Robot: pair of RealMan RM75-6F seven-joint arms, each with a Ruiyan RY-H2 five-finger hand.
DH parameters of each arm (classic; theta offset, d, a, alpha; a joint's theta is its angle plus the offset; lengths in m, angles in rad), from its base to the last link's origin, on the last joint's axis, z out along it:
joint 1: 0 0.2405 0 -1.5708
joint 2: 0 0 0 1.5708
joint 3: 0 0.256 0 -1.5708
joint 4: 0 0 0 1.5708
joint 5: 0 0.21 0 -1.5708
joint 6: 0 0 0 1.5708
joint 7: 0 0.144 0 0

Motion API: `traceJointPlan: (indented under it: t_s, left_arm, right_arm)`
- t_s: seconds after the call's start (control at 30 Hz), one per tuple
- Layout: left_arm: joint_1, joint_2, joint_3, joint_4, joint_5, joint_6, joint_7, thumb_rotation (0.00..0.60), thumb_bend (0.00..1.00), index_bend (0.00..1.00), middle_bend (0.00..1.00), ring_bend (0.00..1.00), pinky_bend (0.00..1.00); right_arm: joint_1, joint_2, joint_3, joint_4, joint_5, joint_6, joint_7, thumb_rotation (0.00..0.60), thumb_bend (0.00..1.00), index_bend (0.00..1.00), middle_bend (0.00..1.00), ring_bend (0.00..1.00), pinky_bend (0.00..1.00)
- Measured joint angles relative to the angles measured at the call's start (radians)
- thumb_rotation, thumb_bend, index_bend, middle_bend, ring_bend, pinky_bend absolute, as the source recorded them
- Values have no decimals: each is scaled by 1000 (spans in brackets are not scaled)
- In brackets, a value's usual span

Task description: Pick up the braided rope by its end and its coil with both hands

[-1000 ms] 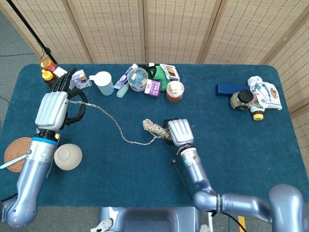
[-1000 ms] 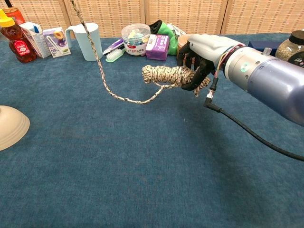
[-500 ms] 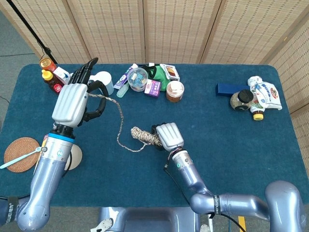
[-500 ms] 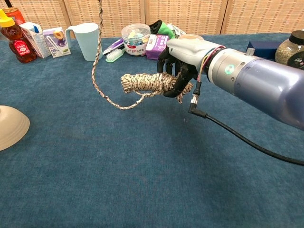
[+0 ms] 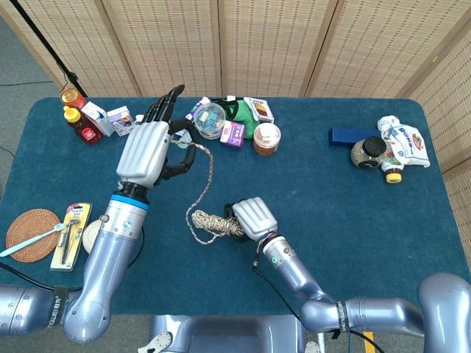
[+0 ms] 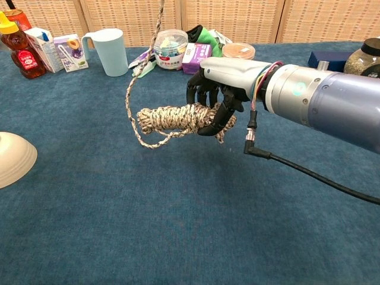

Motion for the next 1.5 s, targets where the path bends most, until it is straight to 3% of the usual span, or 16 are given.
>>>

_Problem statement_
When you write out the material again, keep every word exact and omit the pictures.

_Answer to the problem_
Robot: pair of RealMan RM75-6F seven-joint arms, each with a Ruiyan RY-H2 five-finger hand.
DH parameters of each arm (classic; theta offset, d, a, alpha; a joint's theta is its angle plus the offset; lengths in m, angles in rad), from its base to the last link's origin, on the last joint's axis, z out along it:
joint 1: 0 0.2405 0 -1.5708
joint 2: 0 0 0 1.5708
joint 3: 0 0.256 0 -1.5708
joint 4: 0 0 0 1.5708
joint 5: 0 0.21 0 -1.5708
joint 6: 0 0 0 1.5708
joint 7: 0 0.144 0 0

Motion API: `traceJointPlan: (indented under it: t_s, left_arm, right_arm)`
- t_s: seconds after the call's start (control at 30 Hz), one per tuple
- Layout: left_arm: joint_1, joint_2, joint_3, joint_4, joint_5, joint_6, joint_7, thumb_rotation (0.00..0.60), thumb_bend (0.00..1.00), index_bend (0.00..1.00), middle_bend (0.00..1.00), ring_bend (0.00..1.00), pinky_bend (0.00..1.00); right_arm: joint_1, joint_2, joint_3, joint_4, joint_5, joint_6, joint_7, thumb_rotation (0.00..0.60), thumb_bend (0.00..1.00), index_bend (0.00..1.00), middle_bend (0.00..1.00), ring_bend (0.00..1.00), pinky_bend (0.00..1.00)
- Measured joint angles relative to the angles measured at the call's start (radians)
- thumb_rotation, thumb_bend, index_bend, middle_bend, ring_bend, pinky_bend absolute, as the source recorded them
- Values have no decimals: each is scaled by 1000 (spans in brackets are not scaled)
- In brackets, a value's usual span

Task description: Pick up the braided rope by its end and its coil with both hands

[-1000 ms] 
[-1000 ms] 
[-500 ms] 
[-500 ms] 
[+0 ms] 
[+0 ms] 

Motion for the next 1.5 s, targets where the path bends most, until it is straight to 3% of the usual span, or 16 are given.
>>>

There is no more to the answer.